In the listing below, look for "body" and copy every line that has it.

_Given information_
----
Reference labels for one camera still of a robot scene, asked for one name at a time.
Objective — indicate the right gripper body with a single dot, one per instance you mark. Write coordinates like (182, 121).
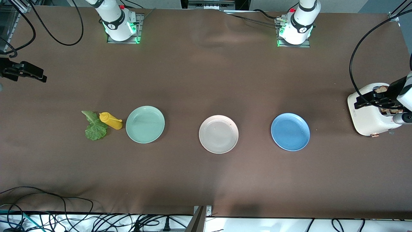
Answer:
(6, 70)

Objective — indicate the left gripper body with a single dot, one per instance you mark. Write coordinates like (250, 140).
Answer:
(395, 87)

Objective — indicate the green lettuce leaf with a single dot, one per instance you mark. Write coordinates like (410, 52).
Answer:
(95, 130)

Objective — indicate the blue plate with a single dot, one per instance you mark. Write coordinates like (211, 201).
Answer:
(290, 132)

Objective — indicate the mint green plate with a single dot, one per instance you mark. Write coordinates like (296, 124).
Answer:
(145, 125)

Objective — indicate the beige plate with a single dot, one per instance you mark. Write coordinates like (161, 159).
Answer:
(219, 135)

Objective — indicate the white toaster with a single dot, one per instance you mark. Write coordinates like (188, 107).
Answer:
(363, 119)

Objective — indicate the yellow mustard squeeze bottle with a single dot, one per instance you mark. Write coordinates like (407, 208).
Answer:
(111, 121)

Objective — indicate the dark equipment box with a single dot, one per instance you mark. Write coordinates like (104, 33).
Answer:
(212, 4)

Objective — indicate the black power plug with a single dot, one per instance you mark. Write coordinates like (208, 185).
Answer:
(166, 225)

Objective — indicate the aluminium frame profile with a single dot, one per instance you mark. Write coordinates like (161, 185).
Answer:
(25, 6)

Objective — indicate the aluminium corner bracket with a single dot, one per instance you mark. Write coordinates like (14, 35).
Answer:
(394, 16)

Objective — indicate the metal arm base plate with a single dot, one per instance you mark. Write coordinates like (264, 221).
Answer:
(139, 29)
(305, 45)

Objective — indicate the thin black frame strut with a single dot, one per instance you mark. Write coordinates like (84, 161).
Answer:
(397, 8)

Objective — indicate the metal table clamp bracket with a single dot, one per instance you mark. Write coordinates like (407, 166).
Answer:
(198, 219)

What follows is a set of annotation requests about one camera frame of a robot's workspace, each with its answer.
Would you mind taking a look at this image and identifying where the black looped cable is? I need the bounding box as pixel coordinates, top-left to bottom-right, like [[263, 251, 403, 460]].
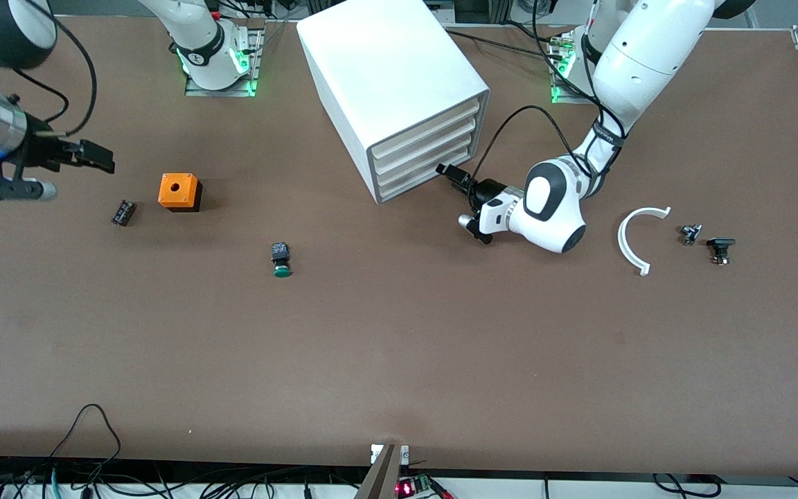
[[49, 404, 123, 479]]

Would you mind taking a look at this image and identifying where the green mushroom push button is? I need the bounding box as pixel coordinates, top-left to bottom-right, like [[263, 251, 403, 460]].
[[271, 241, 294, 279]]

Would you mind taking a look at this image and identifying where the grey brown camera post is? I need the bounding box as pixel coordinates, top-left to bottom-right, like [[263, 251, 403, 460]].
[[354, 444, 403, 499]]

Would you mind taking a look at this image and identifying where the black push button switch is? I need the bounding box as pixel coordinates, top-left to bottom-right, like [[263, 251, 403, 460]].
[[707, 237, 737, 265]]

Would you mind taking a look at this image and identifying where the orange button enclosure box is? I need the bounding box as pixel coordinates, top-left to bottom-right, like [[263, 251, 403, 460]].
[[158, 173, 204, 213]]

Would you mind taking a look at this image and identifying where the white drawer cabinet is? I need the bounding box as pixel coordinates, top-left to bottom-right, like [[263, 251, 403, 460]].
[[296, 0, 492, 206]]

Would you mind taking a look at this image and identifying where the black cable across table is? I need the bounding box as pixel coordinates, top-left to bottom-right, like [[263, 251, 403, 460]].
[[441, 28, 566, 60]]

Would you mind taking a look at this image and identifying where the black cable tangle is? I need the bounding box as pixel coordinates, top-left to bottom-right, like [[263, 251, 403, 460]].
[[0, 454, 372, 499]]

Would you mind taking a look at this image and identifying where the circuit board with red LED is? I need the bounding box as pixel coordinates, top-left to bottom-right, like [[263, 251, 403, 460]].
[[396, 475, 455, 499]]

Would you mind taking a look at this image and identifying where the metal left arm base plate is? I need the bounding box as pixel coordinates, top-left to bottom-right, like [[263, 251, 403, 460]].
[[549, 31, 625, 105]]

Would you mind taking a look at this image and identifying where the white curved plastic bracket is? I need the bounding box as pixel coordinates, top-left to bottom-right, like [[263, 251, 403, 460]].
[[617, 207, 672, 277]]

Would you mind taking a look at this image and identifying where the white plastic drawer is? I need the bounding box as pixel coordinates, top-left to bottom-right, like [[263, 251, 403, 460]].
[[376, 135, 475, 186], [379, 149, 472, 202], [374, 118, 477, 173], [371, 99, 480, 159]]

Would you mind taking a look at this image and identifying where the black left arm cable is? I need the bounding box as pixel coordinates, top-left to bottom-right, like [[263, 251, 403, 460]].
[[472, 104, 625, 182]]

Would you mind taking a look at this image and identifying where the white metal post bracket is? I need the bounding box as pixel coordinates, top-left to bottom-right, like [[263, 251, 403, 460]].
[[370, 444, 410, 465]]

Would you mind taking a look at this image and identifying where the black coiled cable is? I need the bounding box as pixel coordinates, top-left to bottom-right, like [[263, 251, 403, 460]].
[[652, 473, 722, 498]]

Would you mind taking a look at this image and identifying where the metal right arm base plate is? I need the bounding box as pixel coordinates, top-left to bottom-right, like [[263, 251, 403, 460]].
----
_Response to this exercise_
Objective — indicate the right gripper body with a single dot, one per instance you mark. Write coordinates like (182, 121).
Objective — indicate the left gripper body with a single dot, one per instance you mark. Write coordinates like (250, 140).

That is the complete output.